I have a question. Can P's see in the dark? I know once the timer on my tanks go out, I hear more scuffle in the tanks (especially the Rhom tanks) then when the lights are on. Or is it just my fish??


----------



## Sir Nathan XXI (Jan 29, 2003)

yes, they can see better than we can

some people say their Ps become more active when lights are out, they can tell because they ca see the reflective scales on the fish flashing all around


----------



## hastatus (Jan 16, 2003)

> Can P's see in the dark?


 They don't need to, they have a lateral line on the flank that detects motion or stationary objects when they approach it.


----------



## Xenon (Nov 15, 2002)

hastatus said:


> > Can P's see in the dark?
> 
> 
> They don't need to, they have a lateral line on the flank that detects motion or stationary objects when they approach it.

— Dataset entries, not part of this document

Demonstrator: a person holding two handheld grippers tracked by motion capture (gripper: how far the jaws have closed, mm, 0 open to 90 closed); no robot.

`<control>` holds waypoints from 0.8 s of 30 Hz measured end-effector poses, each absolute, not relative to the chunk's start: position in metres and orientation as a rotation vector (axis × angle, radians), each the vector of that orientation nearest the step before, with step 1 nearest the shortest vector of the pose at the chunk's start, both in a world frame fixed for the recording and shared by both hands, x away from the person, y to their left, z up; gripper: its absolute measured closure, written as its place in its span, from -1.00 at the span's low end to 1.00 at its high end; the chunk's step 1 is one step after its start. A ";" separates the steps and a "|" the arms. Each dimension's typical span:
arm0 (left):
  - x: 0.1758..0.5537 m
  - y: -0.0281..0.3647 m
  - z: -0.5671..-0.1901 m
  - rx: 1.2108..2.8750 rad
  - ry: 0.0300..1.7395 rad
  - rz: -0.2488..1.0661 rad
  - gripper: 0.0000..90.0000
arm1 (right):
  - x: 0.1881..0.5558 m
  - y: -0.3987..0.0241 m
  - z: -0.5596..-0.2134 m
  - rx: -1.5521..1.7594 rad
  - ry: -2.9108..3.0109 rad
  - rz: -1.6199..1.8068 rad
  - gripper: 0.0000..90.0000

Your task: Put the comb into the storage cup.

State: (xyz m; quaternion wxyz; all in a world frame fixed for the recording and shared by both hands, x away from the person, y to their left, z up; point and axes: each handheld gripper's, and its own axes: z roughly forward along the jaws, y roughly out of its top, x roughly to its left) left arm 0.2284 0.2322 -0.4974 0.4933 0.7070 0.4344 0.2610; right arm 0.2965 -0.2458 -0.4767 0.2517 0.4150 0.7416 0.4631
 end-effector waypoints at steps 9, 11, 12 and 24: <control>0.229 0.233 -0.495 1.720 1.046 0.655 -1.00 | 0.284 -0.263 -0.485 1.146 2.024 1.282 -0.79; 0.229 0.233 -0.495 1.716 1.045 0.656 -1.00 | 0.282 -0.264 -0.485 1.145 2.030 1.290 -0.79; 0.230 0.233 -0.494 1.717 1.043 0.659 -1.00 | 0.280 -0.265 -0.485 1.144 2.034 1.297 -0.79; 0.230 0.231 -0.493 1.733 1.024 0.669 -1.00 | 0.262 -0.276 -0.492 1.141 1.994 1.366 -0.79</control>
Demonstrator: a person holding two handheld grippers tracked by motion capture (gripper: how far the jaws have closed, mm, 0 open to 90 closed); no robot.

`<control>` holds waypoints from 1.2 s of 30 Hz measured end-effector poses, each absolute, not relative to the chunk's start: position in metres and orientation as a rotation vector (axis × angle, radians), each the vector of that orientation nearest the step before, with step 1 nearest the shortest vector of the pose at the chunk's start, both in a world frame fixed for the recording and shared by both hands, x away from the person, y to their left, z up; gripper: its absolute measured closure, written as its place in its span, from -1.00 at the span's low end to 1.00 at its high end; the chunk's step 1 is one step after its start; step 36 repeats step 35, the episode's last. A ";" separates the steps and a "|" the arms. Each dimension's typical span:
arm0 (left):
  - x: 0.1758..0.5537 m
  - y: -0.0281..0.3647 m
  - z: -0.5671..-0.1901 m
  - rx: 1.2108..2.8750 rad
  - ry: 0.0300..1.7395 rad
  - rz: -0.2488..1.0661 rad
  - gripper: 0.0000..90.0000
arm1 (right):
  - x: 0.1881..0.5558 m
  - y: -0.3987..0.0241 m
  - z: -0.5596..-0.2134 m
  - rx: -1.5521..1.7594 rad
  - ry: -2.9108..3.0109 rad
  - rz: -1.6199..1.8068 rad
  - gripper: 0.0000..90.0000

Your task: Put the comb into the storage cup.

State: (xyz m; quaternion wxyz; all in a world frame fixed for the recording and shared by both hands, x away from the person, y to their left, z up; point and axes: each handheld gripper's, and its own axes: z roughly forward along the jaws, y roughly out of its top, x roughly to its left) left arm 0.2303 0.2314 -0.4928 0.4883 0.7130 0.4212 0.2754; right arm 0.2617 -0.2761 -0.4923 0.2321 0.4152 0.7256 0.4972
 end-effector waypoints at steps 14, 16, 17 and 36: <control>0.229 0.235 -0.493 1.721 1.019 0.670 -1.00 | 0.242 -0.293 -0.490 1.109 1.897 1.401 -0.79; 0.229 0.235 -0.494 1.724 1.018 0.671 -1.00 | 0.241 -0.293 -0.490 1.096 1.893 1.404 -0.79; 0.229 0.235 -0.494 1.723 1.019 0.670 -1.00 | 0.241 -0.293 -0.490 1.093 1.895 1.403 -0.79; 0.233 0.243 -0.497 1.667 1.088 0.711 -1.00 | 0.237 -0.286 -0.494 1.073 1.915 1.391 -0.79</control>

 Could you elaborate on this a little Frank? When you say "lateral line on the flank" what exactly do you mean? I know







flank means side so they can "sense" things in low light conditions?!


----------



## Atlanta Braves Baby! (Mar 12, 2003)

Xenon said:


> hastatus said:
> 
> 
> > > Can P's see in the dark?
> ...


 I have heard this before myself. Not sure where but I have heard that threre eyesite is almost as good as humans. Supposiblly the "lateral line on the flank" allows them to see objects under least favorable conditions (dark murky waters). Don't know if this helps at all?


----------



## hastatus (Jan 16, 2003)

> Supposiblly the "lateral line on the flank" allows them to see objects under least favorable conditions (dark murky waters).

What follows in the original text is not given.